**Your objective:**
Your task is to print all of the data below exactly, with no pictures included.

**Dataset section:**
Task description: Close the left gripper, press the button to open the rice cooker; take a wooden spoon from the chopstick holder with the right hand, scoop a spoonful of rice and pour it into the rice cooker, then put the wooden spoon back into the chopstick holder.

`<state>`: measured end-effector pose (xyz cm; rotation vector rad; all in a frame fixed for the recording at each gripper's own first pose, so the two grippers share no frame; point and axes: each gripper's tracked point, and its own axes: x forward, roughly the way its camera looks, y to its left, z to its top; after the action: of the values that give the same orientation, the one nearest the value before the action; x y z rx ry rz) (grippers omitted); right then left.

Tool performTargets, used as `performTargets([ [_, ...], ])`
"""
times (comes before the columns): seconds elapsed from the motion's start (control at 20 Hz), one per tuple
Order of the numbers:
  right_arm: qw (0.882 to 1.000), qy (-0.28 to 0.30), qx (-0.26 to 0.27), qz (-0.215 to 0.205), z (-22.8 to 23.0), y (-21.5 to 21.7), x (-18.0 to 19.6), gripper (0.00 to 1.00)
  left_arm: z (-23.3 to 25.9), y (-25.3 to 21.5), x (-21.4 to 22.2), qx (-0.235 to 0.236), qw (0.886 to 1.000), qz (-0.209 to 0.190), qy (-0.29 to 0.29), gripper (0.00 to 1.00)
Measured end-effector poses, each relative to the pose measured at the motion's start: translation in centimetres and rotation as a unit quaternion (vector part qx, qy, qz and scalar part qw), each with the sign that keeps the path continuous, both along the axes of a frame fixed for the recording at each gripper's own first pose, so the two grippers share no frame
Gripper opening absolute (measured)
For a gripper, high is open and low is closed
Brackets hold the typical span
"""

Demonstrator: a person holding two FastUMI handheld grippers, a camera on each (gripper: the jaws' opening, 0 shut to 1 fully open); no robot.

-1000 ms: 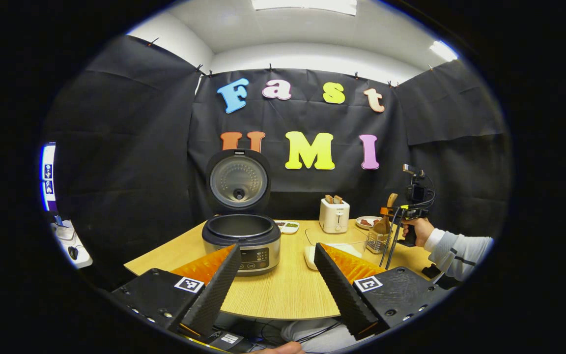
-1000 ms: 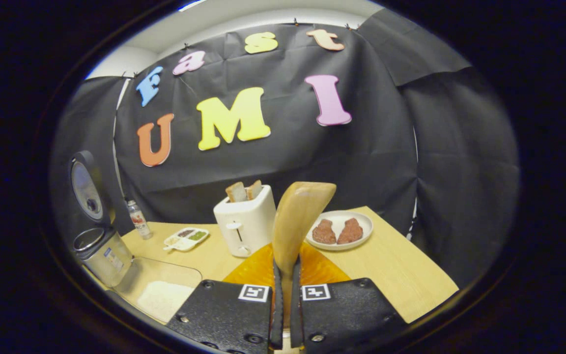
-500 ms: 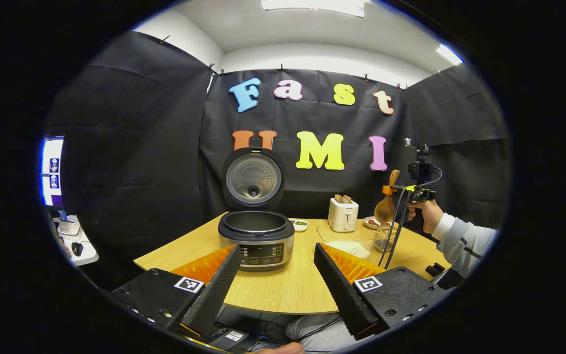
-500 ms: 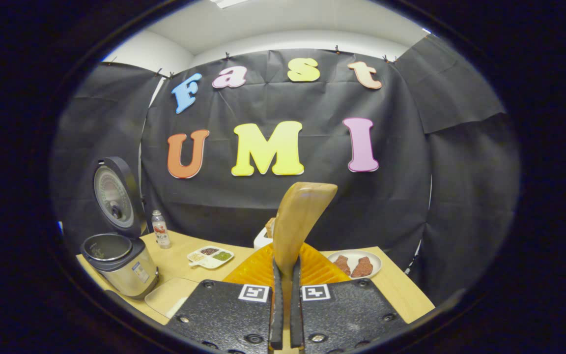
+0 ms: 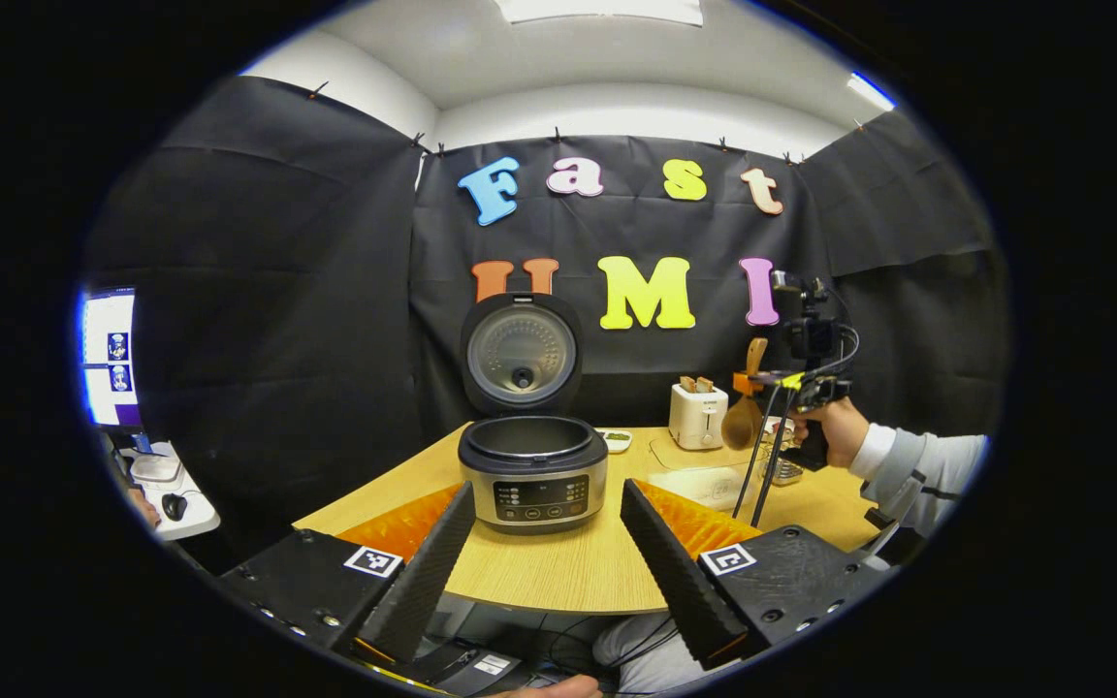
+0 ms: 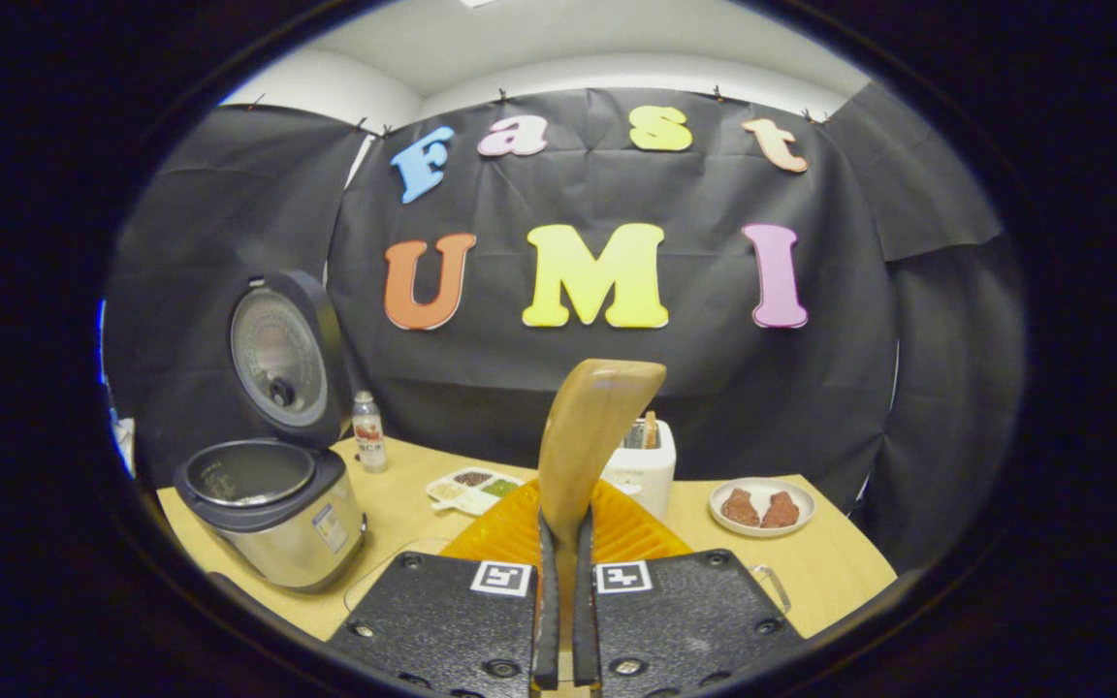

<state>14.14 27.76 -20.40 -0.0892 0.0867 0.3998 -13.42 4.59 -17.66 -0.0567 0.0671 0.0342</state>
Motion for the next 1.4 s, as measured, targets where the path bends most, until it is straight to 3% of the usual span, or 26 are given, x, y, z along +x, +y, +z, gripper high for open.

**Result of this task:**
Task description: Close the left gripper, press the button to open the rice cooker; take a wooden spoon from the chopstick holder with the right hand, scoop a spoonful of rice and pour it into the rice cooker, then put the wooden spoon back into the chopstick holder.

`<state>`: measured end-effector pose (xyz cm; rotation vector rad; all in a frame fixed for the recording at each gripper's own first pose, so the two grippers share no frame; point and axes: each gripper's tracked point, and its own axes: x forward, roughly the way its camera looks, y to its left, z to its top; after the action: of the values that give the same orientation, the one nearest the value before the action; x y z rx ry rz) (grippers omitted); right then left.

Tool performTargets, used as `performTargets([ [_, ...], ])`
"""
times (comes before the columns): seconds elapsed from the motion's start (control at 20 Hz), one per tuple
Order of the numbers:
  right_arm: qw (0.882 to 1.000), qy (-0.28 to 0.30), qx (-0.26 to 0.27), qz (-0.215 to 0.205), z (-22.8 to 23.0), y (-21.5 to 21.7), x (-18.0 to 19.6), gripper (0.00 to 1.00)
  left_arm: z (-23.3 to 25.9), y (-25.3 to 21.5), x (-21.4 to 22.2), qx (-0.235 to 0.236), qw (0.886 to 1.000), qz (-0.209 to 0.190), qy (-0.29 to 0.29), gripper (0.00 to 1.00)
Measured end-effector poses, each relative to the pose measured at the motion's start: translation in centimetres and rotation as a unit quaternion (vector part qx, qy, qz and scalar part qw), each with the sign that keeps the path continuous, both along the axes of a frame fixed for the recording at each gripper's own first pose, so the two grippers share no frame
Gripper opening absolute (measured)
For a gripper, high is open and low is closed
Brackets hold the typical span
"""

Demonstrator: a person holding two FastUMI handheld grippers, a camera on each (gripper: the jaws' opening, 0 shut to 1 fully open); no robot.

-1000 ms: 
-1000 ms: 
-500 ms: 
-500 ms: 
+0 ms: 
+0 ms: 

<state>14.14 27.76 -20.40 -0.0892 0.0867 0.3998 -13.42 4.59 -17.66 -0.0567 0.0671 0.0342</state>
Motion for the next 1.4 s, as measured, targets where the path bends most, until it is straight to 3% of the usual span, or 26 are given, x, y, z along +x, +y, +z, gripper high for open.

This answer is now complete.